Odd tastes

Jan 27, 2015

My top food loathing has always been coconut. I can’t bear the smell. One of my daughters shares this loathing with me. She told me recently it was only the desiccated form that she couldn’t stand so I bravely experimented. Lo and behold, me too!

So I now bravely use coconut milk in my cooking. I recently discovered coconut water is something one can buy too, and assumed it was the same as coconut milk. But no, I’ve learned coconut milk is produced from the grated flesh of a mature coconut, while coconut water is the watery liquid inside a maturing young coconut. In Papua New Guinea the Pidgin English name for a young coconut is kulau, the same word applying to its liquid content. But I digress.

As a child, I couldn’t eat tomato. It just revolted me – the texture, the taste, the smell. Then one day in my late teens, I discovered tomato could be disguised if it was with some other food, even just bread and butter. Now, decades later, I still don’t like to eat tomato by itself.

Someone I know can’t stomach even the smell of the spices and herbs in Indian food. Another person (me, actually) can’t abide the smell of popcorn – it always reminds me of coconut, desiccated of course. That means I avoid Mexican food altogether because to me the smell of popcorn permeates all those nachos and burritos and fajitas. I wish it were otherwise!

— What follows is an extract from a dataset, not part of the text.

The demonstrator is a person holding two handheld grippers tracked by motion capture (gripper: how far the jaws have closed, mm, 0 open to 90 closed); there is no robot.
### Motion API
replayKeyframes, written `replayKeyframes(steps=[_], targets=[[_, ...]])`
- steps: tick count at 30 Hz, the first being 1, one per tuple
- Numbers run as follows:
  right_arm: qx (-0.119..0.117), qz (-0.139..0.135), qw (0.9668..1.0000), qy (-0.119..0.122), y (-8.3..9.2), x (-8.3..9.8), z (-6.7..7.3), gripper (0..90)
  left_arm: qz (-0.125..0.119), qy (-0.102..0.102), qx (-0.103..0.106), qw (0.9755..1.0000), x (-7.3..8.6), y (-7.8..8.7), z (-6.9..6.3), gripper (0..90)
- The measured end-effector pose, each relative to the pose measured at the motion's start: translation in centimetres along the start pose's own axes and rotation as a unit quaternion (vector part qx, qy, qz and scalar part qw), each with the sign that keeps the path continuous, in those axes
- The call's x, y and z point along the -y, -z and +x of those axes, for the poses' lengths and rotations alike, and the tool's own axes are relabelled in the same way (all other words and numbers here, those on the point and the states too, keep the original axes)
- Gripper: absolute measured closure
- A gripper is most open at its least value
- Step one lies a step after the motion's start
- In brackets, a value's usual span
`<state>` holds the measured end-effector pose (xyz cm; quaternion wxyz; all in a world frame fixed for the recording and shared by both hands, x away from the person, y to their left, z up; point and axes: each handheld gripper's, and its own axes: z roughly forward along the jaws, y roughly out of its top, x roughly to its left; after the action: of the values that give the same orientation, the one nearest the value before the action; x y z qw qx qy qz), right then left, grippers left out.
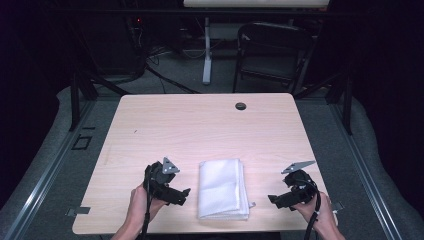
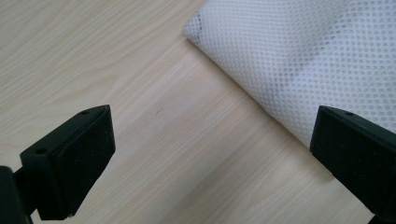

The only time I can put up with popcorn is when I’m with my young grandsons at the movies. It helps if it’s an engrossing movie, which doesn’t happen often in a cinema full of children. I sit in that dark space wondering if there are other people in the cinema like me, almost nauseated by the smell of popcorn but enduring it in the interests of love and good relations.

Taste is such a funny thing. When my children were tiny, it was the done thing to gradually introduce new foods a little at a time as a cautious introduction to the world of tastes awaiting them. I didn’t experiment much with strange tastes for them but to my astonishment, after accidental exposure they quite liked such flavours as pickles and spicy foods – and one of them loved to eat cold squishy leftover silverbeet. Inexplicable.

Someone I knew had a grandson who was one of those kids you hear about who can’t and won’t eat a range of foods. You hear some despairing story like, ‘he only eats Vegemite and cheese flavoured crackers, and sometimes a spoonful of baked beans’. My friend’s grandson was like that.

Once he reached five or six, his grandma decided to challenge him: for every new food he succeeded in adding to his diet (meaning he’d still be eating it a month later), she would give him $20, a lot of money when you’re five or six. It meant of course that for every new food added to his diet, he had to attempt a variety of new foods. She ended up giving him more than $100 over two years. His parents were pleased, and so was the boy.

Do you have intense feelings about some foods? Is your pet hate something others hate too, like stinky cheese, or something so ordinary that others find it extraordinary that you don’t like it?